Grundlagenwissen Krafttraining und Calisthenics Sport

FalkDer Calisthenics-Sport basiert auf Eigengewichtstraining und damit auch grundsätzlich auf den selben Trainingsprinzipien wie jeder andere Kraftsport auch. Das heißt, das auch beim Calisthenics der Muskelaufbau über die selben Mechanismen wie auch im Fitnessstudio passiert. Lediglich das Erreichen dieser Zustände oder die Trainingsplanung weichen etwas voneinander ab.

Daher macht es sich als angehender Calisthenics Athlet gut, sich mit einigen Grundlagen zum Kraftsport auseinandertzusetzen.

Muskeln wachsen in der Ruhephase

Auch wenn der Pump nach einigen harten Klimmzugsets deutlich spürbar ist, der eigentliche Muskelwachstum beginnt nach dem Training. Daher solltet ihr um eine optimale Leistung zu erreichen immer ausreichend Pausen in eurer Trainingplanung berücksichtigen.
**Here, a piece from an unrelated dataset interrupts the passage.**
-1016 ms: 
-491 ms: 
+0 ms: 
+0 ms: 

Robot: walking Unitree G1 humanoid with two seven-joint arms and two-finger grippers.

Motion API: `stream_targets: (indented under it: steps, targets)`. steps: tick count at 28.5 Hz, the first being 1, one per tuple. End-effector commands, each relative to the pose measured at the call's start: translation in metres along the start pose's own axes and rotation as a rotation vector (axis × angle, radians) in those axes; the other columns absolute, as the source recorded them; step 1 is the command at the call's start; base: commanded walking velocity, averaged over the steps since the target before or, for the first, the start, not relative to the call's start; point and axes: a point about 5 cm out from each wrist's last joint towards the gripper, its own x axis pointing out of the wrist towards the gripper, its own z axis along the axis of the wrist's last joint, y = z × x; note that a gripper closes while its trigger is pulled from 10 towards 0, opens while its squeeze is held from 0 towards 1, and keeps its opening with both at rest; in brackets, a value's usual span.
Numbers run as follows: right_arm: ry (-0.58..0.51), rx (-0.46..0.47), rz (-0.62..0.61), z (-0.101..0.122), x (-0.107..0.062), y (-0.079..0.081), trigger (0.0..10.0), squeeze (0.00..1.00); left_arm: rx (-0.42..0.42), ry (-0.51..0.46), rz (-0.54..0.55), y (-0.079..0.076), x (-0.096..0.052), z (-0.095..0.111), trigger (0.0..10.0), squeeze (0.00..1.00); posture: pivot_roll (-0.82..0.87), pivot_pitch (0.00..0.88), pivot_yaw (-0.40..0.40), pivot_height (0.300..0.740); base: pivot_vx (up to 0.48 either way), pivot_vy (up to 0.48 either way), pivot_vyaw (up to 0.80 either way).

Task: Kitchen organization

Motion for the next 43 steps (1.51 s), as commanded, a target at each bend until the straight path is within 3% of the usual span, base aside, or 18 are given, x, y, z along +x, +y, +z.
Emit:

Um diesen Wachstumszustand (Hypertrophie) gezielt zu erreichen solltet ihr die folgenden Punkte berücksichtigen.

  • Wenige sehr intensive Übungen (Fokus Maximalkraft) bzw. zusammengesetzte Sets aus mehreren Übungen (Supersets)
  • Ausreichend Ruhephase für die entsprechende Muskelgruppe
  • Optimale Versorgung der Muskeln mit allen erforderlichen Nährstoffen vor dem Training und vorallem auch während Regenerationsphase

Die drei verschiedenen Arten der Muskelbeanspruchung

Während der Krafttrainings wird die Muskulatur auf verschiedene Arten beansprucht. Dabei gibt es insgesamt drei Bewegungsmuster

  • Konzentrische Bewegung (gegen die Schwerkraft)
  • Isometrische Bewegung (Halten einer Position)
  • Exzentrische Bewegung (mit der Schwerkraft die Bewegung bremsend)

Beispiel: Klimmzug

  • Ziehen des Körpers mit dem Kinn über die Stange – konzentrische Bewegung die ein Vielfaches der Kraft benötigt als in der Ausgangsposition zu verbleiben (größter Kraftaufwand)
  • Halten der Endposition über der Stange – isometrisches Halten der Position durch Balance zwischen Vermeidung der Abwärtsbewegung und Ausgleich nach oben (hohe Kraftanstregend wachsend mit der Zeit in der Position)
  • Negative Bewegung in Ausgangsposition – exzentrische Abswärtsbewegung durch gezielts Abbremsen der Bewegung mit Schwerkraft (geringerer Kraftaufwand im Gegenzug zu konzetrischen Bewegung

Warum ist dies für das Training wichtig?

Ganz einfach, aus diesen Grundsätzen ergeben sich einige hilfreiche Tipps für das erfolgreiche Lernen von neuen Übungen und Bewegungsmustern.

  • Um neue Bewegung zu trainiern, bei denen die konzentrische Kraft noch nicht ausreicht empfiehlt es sich die Übung zu halten oder die negative Bewegung durchzuführen um die Kraft aufzubauen.